_WHAT THE TASK REQUIRES:_ Copy the data below exactly. Any pictures in it should be omitted.

(Collected data)
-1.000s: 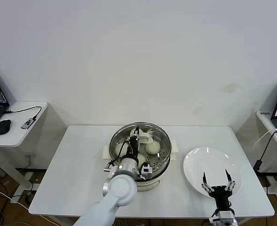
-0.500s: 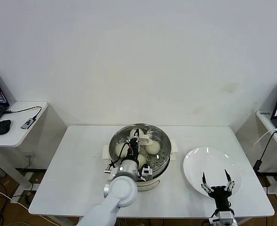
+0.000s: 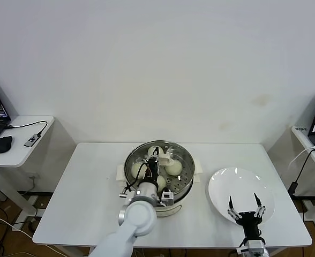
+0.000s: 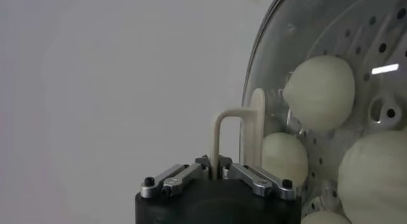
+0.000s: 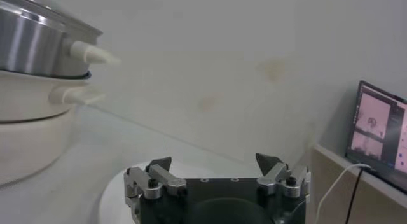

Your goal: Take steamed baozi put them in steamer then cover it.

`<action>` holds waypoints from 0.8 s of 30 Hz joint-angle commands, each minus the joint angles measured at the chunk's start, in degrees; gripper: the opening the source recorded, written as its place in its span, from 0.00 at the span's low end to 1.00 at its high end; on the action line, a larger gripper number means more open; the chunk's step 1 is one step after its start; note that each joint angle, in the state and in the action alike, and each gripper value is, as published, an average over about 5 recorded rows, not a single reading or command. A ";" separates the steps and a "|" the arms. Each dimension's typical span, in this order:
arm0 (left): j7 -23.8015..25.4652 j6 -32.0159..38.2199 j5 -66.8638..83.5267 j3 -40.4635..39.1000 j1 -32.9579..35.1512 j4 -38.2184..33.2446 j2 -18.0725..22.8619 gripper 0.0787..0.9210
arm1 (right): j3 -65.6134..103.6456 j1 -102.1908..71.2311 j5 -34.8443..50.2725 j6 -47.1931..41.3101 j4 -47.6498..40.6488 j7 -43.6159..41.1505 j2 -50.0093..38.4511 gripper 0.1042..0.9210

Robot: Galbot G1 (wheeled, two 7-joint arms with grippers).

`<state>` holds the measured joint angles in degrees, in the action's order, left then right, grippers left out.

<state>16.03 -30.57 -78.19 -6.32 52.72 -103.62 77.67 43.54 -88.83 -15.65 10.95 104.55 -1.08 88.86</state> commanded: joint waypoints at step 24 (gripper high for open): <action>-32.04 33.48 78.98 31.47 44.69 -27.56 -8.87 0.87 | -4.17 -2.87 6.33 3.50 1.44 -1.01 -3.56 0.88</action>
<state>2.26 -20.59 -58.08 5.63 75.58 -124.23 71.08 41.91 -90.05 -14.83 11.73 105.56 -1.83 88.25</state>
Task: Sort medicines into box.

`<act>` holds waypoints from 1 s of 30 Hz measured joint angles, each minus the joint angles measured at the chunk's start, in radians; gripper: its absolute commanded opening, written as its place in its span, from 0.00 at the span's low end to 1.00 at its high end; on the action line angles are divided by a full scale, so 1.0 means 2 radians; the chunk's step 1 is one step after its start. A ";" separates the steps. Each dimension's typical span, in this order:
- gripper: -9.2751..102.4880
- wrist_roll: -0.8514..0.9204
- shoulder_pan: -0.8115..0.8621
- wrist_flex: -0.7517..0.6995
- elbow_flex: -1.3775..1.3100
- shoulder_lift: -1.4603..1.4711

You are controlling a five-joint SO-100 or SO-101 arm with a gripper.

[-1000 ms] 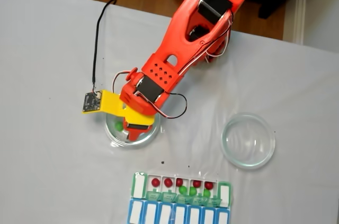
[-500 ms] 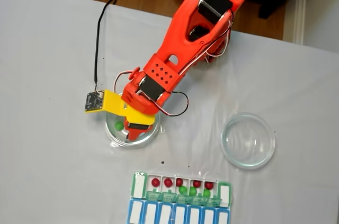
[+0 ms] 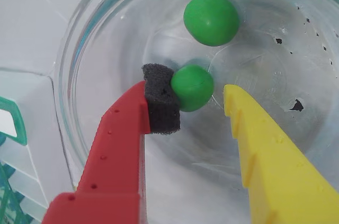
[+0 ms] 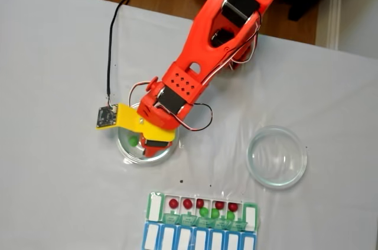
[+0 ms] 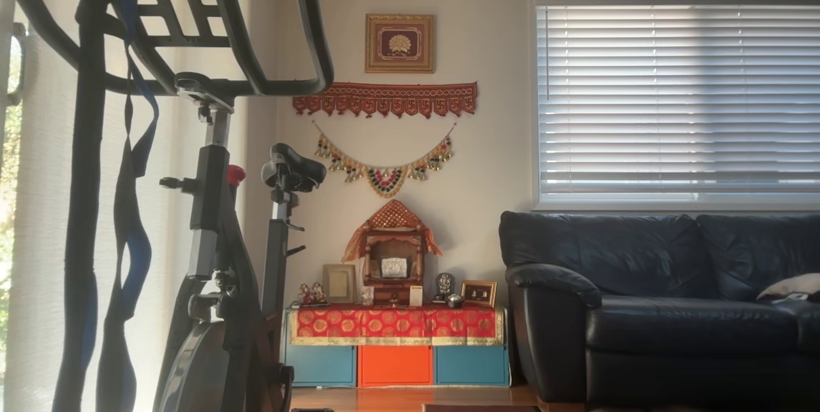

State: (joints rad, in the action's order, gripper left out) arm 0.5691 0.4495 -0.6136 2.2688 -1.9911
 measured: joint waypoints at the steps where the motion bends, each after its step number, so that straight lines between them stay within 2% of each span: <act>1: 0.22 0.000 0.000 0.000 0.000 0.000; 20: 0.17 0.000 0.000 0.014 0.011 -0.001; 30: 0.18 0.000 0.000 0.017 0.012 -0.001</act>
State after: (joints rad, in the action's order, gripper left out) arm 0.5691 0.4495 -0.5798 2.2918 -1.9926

_RESULT:_
-1.000s: 
-0.500s: 
+0.000s: 
+0.000s: 
+0.000s: 

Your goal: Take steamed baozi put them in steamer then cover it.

`<action>` holds waypoints from 0.8 s of 30 Hz joint-angle commands, each minus the joint angles measured at the chunk's start, in degrees; gripper: the opening the source recorded, written as its place in its span, from 0.00 at the span's low end to 1.00 at its high end; on the action line, a larger gripper number means more open; the chunk's step 1 is one step after its start; note that each joint angle, in the state and in the action alike, and each gripper value is, as published, an average over about 5 recorded rows, not a single reading or command. A ";" separates the steps and a "|" the arms. Each dimension's typical span, in this order:
arm0 (left): j7 -23.8015..25.4652 j6 -32.0159..38.2199 j5 -66.8638..83.5267 j3 -40.4635..39.1000 j1 -32.9579..35.1512 j4 -38.2184..33.2446 j2 -18.0725..22.8619 gripper 0.0787..0.9210
arm1 (right): j3 -65.6134..103.6456 j1 -102.1908..71.2311 j5 -34.8443..50.2725 j6 -47.1931..41.3101 j4 -47.6498..40.6488 j7 -43.6159..41.1505 j2 -50.0093..38.4511 gripper 0.1042..0.9210

Robot: Galbot G1 (wheeled, two 7-joint arms with grippers).

`<state>` holds the measured joint angles in degrees, in the action's order, left then right, grippers left out.

<state>16.03 -30.57 -78.19 -6.32 52.72 -103.62 77.67 43.54 -88.83 -15.65 10.95 104.55 -1.08 88.86</state> commanded: joint waypoints at step 24 (gripper high for open): <action>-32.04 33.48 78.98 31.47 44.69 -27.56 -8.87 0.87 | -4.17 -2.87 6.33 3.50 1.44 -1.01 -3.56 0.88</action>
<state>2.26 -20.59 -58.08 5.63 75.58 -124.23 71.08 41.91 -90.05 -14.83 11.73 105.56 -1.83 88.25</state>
Task: Sort medicines into box.

`<act>` holds waypoints from 1 s of 30 Hz measured joint angles, each minus the joint angles measured at the chunk's start, in radians; gripper: its absolute commanded opening, written as its place in its span, from 0.00 at the span's low end to 1.00 at its high end; on the action line angles are divided by a full scale, so 1.0 means 2 radians; the chunk's step 1 is one step after its start. A ";" separates the steps. Each dimension's typical span, in this order:
- gripper: -9.2751..102.4880
- wrist_roll: -0.8514..0.9204
- shoulder_pan: -0.8115..0.8621
- wrist_flex: -0.7517..0.6995
- elbow_flex: -1.3775..1.3100
- shoulder_lift: -1.4603..1.4711

You are controlling a five-joint SO-100 or SO-101 arm with a gripper.

[-1000 ms] 
[-500 ms] 
[+0 ms] 
[+0 ms] 
[+0 ms] 

State: (joints rad, in the action's order, gripper left out) arm 0.5691 0.4495 -0.6136 2.2688 -1.9911
 measured: joint waypoints at the steps where the motion bends, each after its step number, so that straight lines between them stay within 2% of each span: <act>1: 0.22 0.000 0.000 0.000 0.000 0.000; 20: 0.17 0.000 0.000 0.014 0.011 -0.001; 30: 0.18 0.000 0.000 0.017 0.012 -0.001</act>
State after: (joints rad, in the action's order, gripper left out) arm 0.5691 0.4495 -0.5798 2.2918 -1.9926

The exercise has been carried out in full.